Laptops :: Automated Restore from USB Drive
Hello all, I am new to this board, and am working with DSL on a Toshiba 4015CDS, and use a Dell 64 MB usb drive.
Here is the procedure I now use to restore:
First, when DSL boots up, I open a terminal, and sudo su
Then I
#mount /dev/sda1 -t ext2 /mnt/usbdrive
Now I can go to the menu, and click on File Restoration > Restore.
I have Mozilla Firebird 7, and it takes a short while for all of that to
restore.
Then I go to Menu > Enhance > Icons and when the icons are on the desktop, I have one for MozillaFirebird.
I use the opened terminal that I used to mount the usbdrive (above) to connect to the internet with wvdial.
That works very well, but I wonder if anyone has a quicker or easier way to do all that.
I'm not running DSL on a Hard Drive, I
use the Live CD, as I am not permitted by the owner to partition this Drive..
I am curious as to why you usb device has an ext2 partition?
The standard is vfat. If you change the partition back to vfat, then the liveCD system will work easier for you. You will be able from the first boot prompt to use:
knoppix restore or even better if you have the memory
knoppix restore toram
If you like the icons, uncomment the enhance line (delete the '#' ) in .xinitrc
Once that is backed up on the usb device, then you can boot into a fully restored and enhanced desktop.
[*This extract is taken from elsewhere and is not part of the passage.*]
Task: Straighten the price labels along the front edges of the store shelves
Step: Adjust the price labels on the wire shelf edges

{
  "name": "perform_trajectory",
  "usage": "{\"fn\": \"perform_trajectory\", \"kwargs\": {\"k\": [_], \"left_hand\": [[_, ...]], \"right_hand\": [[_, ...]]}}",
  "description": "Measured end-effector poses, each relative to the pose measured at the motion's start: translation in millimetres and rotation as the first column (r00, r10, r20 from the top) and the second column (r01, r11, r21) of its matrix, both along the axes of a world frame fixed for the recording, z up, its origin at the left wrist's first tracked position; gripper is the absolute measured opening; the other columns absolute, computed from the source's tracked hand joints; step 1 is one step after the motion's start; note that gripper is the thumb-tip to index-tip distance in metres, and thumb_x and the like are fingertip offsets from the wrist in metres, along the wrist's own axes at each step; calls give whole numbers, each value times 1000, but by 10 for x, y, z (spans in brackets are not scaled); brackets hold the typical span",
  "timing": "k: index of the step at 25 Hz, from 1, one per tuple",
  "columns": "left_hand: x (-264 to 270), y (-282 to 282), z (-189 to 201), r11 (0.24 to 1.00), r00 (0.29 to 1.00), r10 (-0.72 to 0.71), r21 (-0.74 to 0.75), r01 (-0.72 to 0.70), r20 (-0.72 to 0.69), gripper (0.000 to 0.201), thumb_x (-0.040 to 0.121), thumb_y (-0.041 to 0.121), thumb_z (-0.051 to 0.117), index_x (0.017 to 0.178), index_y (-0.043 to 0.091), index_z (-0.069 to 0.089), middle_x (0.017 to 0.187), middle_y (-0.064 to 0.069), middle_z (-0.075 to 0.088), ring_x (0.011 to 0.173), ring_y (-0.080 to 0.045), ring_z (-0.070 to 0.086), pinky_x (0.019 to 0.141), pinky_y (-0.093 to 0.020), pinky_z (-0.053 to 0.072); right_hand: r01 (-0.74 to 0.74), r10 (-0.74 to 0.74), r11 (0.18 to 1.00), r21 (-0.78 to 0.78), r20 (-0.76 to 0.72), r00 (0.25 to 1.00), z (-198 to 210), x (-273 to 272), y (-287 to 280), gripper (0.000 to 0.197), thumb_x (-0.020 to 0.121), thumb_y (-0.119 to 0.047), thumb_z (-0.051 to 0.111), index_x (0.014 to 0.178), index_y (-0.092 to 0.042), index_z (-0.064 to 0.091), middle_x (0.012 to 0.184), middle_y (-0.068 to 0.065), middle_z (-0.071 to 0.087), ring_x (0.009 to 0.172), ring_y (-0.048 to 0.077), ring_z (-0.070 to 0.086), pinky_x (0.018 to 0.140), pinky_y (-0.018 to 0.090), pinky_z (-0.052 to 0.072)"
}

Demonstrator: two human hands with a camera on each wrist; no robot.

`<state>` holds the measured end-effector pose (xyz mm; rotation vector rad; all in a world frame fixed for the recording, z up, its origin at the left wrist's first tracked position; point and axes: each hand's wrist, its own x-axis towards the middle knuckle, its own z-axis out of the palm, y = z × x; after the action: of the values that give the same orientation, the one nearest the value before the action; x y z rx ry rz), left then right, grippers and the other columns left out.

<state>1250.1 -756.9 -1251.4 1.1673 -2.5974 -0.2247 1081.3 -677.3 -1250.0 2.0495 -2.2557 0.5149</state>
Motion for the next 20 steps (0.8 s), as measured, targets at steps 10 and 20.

As for the dial-up there are some changes in the works there too.
I'm going to try that. As I think this thru, I have to leave this machine running with DSL on it, and remove the stick I have, and get it formatted to vfat on another machine. Before I do that, I need to save my filetool.lst to a floppy, so I can copy it back to the newly formatted vfat memory stick. That filetool.lst has the instructions I'll need to make the first .gz backup file. The other backup plan is to copy the files to /dev/hda1, and I can get them back if need be. Currently, my .gz file is about 11 MB, as I have MozillaFirebird. If I reboot in this machine, to Windows 98, I can do the format to vfat, but then I lose my DSL add-on's and configurations. I have a Windows XP box, but that probably cannot do a vfat format. XP will automatically recognize the memory stick without additional drivers, but Windows 98 can't, and needs a driver. I have that on this machine, but I gotta plan carefully, of course.
I had heard about Knoppix Restore, and tried it, but it didn't work, apparently because of the ext2 fs.
I couldn't get it to work. I copied my usb files to the windows partition for safekeeping while I reformatted the usb drive to vfat in Windows 98. Then, while I was booted into win98, I copied the files back to the memory stick.
Then I rebooted into DSL, and tried to mount the stick with both of these lines:
#mount /dev/sda1 /mnt/usbdrive
that didn't work, said "it's not a valid block device"
so I tried:
#mount /dev/sda1 -t vfat /mnt/usbdrive
That didn't work either. So, in a terminal I went to /sbin, and
#mkfs /dev/sda1 (That puts an ext2 fs on the stick)
Then I copied my saved backup.tar.gz and filetool.lst from /dev/hda1,
and was then able to mount the drive and restore.
No idea why it would not work, but looking over my notes, I find that
the stick was used in a windows XP machine, and that I could not mount it
the first time around, so decided to format it to ext2 fs. That worked.
I tried anyway, the possibility to use knoppix restore at the boot prompt was
worth the effort, and no harm was done.
The system was designed to have a totally automated restore from sda1 and vfat. When you buy the device it normally sda1 and vfat. I could not automate writing to a device that is sda1 and ext2 because that would be more likely a real live scsi disk. I would have to prompt for the device and then that is another boot question that I am trying to avoid. I use my usb vfat device for a hands free restore of Mozilla, bash_profile, xsetup, monkey and its files, and all that.
My question for you, is that when you formatted it in Win98 did make a partition? Some devices can be formatted with no partition. It would then be mounted as /dev/sda That still would not allow for total automation. You would have to make a partition and then format it. Like I said when you purchase a device they usually come pre-formatted and partitioned as sda1 and vfat.
Also, be aware that you should not use the usb device as a real hard drive. They have a limited write ability same as flash devices. Using it as a live drive will shorten its life considerably and failure will occur without warning. Then it is unuseable. This has been discussed on this board. Also there is an article about such in the Decemeber Linux Journal, "Floppies for the New Millennium" which discusses the proper use of usb devices. That is the other reason why the backup restore script is the way it is. It treats usb devices like a super big floppy.